*** Data listing Section Begins ***

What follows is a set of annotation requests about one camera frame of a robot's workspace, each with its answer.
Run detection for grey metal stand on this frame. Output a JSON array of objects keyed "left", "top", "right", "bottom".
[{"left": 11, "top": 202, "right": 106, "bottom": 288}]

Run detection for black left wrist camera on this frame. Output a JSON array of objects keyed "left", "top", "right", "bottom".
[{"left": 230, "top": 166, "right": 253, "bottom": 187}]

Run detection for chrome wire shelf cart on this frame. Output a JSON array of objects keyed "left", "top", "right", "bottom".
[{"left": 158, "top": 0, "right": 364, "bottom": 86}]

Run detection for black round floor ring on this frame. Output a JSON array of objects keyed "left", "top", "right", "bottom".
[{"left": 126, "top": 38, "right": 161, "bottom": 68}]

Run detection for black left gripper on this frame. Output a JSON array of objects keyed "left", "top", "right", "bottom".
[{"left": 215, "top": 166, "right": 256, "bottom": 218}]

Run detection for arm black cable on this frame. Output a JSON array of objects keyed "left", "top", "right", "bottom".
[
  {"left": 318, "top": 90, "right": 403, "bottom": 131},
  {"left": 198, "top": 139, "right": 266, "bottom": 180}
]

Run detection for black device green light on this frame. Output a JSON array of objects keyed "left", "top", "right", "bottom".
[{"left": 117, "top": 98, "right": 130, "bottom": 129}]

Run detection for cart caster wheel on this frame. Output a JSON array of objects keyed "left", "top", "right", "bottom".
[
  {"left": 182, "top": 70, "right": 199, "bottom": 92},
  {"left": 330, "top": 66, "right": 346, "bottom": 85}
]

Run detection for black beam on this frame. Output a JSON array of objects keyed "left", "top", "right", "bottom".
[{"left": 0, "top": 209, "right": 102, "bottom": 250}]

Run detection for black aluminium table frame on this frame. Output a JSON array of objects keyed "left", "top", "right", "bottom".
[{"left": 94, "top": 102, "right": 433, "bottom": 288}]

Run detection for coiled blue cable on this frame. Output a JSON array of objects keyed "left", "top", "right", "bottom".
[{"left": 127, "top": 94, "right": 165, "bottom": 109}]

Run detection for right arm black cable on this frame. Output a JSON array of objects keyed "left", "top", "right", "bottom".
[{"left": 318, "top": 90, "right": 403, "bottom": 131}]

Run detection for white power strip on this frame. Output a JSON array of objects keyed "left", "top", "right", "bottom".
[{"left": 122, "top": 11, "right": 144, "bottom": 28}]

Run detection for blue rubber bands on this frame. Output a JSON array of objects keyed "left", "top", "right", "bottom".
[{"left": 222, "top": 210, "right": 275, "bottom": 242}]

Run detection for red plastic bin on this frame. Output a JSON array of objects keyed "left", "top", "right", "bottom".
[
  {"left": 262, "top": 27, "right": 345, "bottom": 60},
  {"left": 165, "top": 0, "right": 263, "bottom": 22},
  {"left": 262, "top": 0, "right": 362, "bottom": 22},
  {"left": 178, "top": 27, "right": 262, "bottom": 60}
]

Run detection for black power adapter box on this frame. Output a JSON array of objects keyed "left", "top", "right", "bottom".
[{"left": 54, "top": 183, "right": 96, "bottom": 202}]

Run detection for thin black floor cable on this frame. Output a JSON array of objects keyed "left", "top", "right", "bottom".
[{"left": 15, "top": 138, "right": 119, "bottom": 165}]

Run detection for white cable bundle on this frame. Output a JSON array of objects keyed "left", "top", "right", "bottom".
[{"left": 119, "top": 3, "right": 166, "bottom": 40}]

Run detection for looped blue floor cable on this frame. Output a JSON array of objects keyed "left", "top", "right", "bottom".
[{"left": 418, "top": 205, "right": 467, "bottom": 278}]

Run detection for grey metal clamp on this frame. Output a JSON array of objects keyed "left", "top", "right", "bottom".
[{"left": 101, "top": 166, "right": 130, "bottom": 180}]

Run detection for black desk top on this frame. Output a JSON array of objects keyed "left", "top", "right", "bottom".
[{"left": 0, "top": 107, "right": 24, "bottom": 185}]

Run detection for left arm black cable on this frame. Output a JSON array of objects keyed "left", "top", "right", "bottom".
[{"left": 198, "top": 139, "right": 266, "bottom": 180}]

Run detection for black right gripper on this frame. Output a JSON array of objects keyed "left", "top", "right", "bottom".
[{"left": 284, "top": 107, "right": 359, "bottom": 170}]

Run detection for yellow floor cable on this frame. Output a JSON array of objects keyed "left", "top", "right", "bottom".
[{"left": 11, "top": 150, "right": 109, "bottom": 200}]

*** Data listing Section Ends ***

- _Work to complete_
Return all of the entries exactly as they were supplied.

- _Result for this task_
What follows is a set of annotation requests about one camera frame of a robot's workspace, each with its answer.
Run detection for grey metal stand on this frame. Output a JSON array of objects keyed "left", "top", "right", "bottom".
[{"left": 11, "top": 202, "right": 106, "bottom": 288}]

Run detection for black left wrist camera on this frame. Output a JSON array of objects keyed "left", "top", "right", "bottom".
[{"left": 230, "top": 166, "right": 253, "bottom": 187}]

Run detection for chrome wire shelf cart on this frame. Output a JSON array of objects keyed "left", "top", "right", "bottom".
[{"left": 158, "top": 0, "right": 364, "bottom": 86}]

Run detection for black round floor ring on this frame. Output a JSON array of objects keyed "left", "top", "right", "bottom".
[{"left": 126, "top": 38, "right": 161, "bottom": 68}]

Run detection for black left gripper on this frame. Output a JSON array of objects keyed "left", "top", "right", "bottom".
[{"left": 215, "top": 166, "right": 256, "bottom": 218}]

Run detection for arm black cable on this frame. Output a JSON array of objects keyed "left", "top", "right", "bottom".
[
  {"left": 318, "top": 90, "right": 403, "bottom": 131},
  {"left": 198, "top": 139, "right": 266, "bottom": 180}
]

Run detection for black device green light on this frame. Output a JSON array of objects keyed "left", "top", "right", "bottom".
[{"left": 117, "top": 98, "right": 130, "bottom": 129}]

Run detection for cart caster wheel on this frame. Output a JSON array of objects keyed "left", "top", "right", "bottom".
[
  {"left": 182, "top": 70, "right": 199, "bottom": 92},
  {"left": 330, "top": 66, "right": 346, "bottom": 85}
]

Run detection for black beam on this frame. Output a JSON array of objects keyed "left", "top", "right", "bottom".
[{"left": 0, "top": 209, "right": 102, "bottom": 250}]

Run detection for black aluminium table frame on this frame. Output a JSON array of objects keyed "left", "top", "right", "bottom".
[{"left": 94, "top": 102, "right": 433, "bottom": 288}]

Run detection for coiled blue cable on this frame. Output a JSON array of objects keyed "left", "top", "right", "bottom".
[{"left": 127, "top": 94, "right": 165, "bottom": 109}]

Run detection for right arm black cable on this frame. Output a JSON array of objects keyed "left", "top", "right", "bottom".
[{"left": 318, "top": 90, "right": 403, "bottom": 131}]

Run detection for white power strip on this frame. Output a JSON array of objects keyed "left", "top", "right", "bottom".
[{"left": 122, "top": 11, "right": 144, "bottom": 28}]

Run detection for blue rubber bands on this frame. Output a JSON array of objects keyed "left", "top", "right", "bottom".
[{"left": 222, "top": 210, "right": 275, "bottom": 242}]

Run detection for red plastic bin on this frame. Output a JSON array of objects keyed "left", "top", "right", "bottom".
[
  {"left": 262, "top": 27, "right": 345, "bottom": 60},
  {"left": 165, "top": 0, "right": 263, "bottom": 22},
  {"left": 262, "top": 0, "right": 362, "bottom": 22},
  {"left": 178, "top": 27, "right": 262, "bottom": 60}
]

Run detection for black power adapter box on this frame. Output a JSON array of objects keyed "left", "top", "right", "bottom".
[{"left": 54, "top": 183, "right": 96, "bottom": 202}]

Run detection for thin black floor cable on this frame. Output a JSON array of objects keyed "left", "top", "right", "bottom".
[{"left": 15, "top": 138, "right": 119, "bottom": 165}]

Run detection for white cable bundle on this frame. Output a JSON array of objects keyed "left", "top", "right", "bottom".
[{"left": 119, "top": 3, "right": 166, "bottom": 40}]

Run detection for looped blue floor cable on this frame. Output a JSON array of objects keyed "left", "top", "right", "bottom".
[{"left": 418, "top": 205, "right": 467, "bottom": 278}]

Run detection for grey metal clamp on this frame. Output a JSON array of objects keyed "left", "top", "right", "bottom".
[{"left": 101, "top": 166, "right": 130, "bottom": 180}]

Run detection for black desk top on this frame. Output a JSON array of objects keyed "left", "top", "right", "bottom".
[{"left": 0, "top": 107, "right": 24, "bottom": 185}]

Run detection for left arm black cable on this frame. Output a JSON array of objects keyed "left", "top", "right", "bottom".
[{"left": 198, "top": 139, "right": 266, "bottom": 180}]

Run detection for black right gripper on this frame. Output a JSON array of objects keyed "left", "top", "right", "bottom".
[{"left": 284, "top": 107, "right": 359, "bottom": 170}]

Run detection for yellow floor cable on this frame. Output a JSON array of objects keyed "left", "top", "right", "bottom".
[{"left": 11, "top": 150, "right": 109, "bottom": 200}]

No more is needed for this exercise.